Our development workflow at a major tech company using AI tools

What’s up everyone! I keep seeing people say that AI coding tools can’t be trusted for real production code, but that’s just wrong.

I’m a software engineer with about 10 years under my belt. Been working at big tech companies for the last 5 years. Started as a systems guy but moved into development, though I’ve been coding for around 15 years total.

Here’s our current process for building features with AI assistance:

Step 1: Create technical specs document. This is where most planning happens. Start with a basic proposal and get key people to sign off on it.

Step 2: Design review meeting. Senior devs tear apart your design doc. It hurts but catches problems early.

Step 3: Build phase starts. Spend time documenting each piece that different dev teams will work on.

Step 4: Task breakdown with product managers. Figure out what each developer works on and in what sequence.

Step 5: Actual coding begins. We do test-driven development, so AI agent writes test cases first for my feature. Then I use it to build the actual functionality.

Step 6: Code review process. Need two other devs to approve before merging to main branch. AI is getting better at helping with reviews too.

Step 7: Deploy to staging environment first, then production.

We’re seeing about 30% faster delivery from idea to live feature. Pretty significant improvement.

Bottom line: Good architecture planning upfront is key. Build incrementally. Tests come first, always.

that’s really interesting! what AI agent are you using for test cases? im curious how it handles edge cases humans might miss. do code reviews catch more AI-generated bugs, or does it actually help reviewers spot issues better?

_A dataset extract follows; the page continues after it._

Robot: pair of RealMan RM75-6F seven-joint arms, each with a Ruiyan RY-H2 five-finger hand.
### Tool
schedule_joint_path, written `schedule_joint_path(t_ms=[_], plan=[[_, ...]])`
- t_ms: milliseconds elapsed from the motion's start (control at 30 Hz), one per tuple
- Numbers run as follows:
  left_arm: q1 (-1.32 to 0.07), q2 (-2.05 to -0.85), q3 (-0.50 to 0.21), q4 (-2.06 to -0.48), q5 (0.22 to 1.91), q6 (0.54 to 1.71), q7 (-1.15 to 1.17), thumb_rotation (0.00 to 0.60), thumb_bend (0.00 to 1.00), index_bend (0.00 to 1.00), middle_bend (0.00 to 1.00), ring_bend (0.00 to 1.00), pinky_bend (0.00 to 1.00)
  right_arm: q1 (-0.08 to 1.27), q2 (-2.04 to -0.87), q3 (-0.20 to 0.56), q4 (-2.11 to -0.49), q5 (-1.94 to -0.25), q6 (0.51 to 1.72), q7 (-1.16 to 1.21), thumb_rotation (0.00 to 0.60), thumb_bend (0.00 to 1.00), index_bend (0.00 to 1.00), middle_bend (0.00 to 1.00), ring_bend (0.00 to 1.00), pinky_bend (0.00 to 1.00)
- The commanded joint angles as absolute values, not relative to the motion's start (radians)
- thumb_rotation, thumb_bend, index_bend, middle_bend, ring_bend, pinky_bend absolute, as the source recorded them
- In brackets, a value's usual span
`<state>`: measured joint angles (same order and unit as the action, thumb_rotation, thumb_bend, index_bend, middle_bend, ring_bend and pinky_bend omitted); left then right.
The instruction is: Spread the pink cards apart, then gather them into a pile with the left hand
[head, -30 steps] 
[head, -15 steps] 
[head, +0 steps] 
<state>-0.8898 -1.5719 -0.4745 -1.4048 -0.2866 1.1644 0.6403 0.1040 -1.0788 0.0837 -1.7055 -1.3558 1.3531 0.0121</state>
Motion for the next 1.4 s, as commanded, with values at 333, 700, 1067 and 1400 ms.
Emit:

Same setup here, but our senior architects fought us hard on it at first. We hit that 30% improvement too after about six months. Biggest headache was keeping code consistent when everyone uses AI tools their own way. Fixed it by setting AI guidelines during design reviews and building shared prompts for stuff we do all the time. The test-driven piece you mentioned is huge - AI tests catch requirement gaps we’d never spot otherwise. Staging caught tons of integration problems that would’ve blown up in production with traditional dev.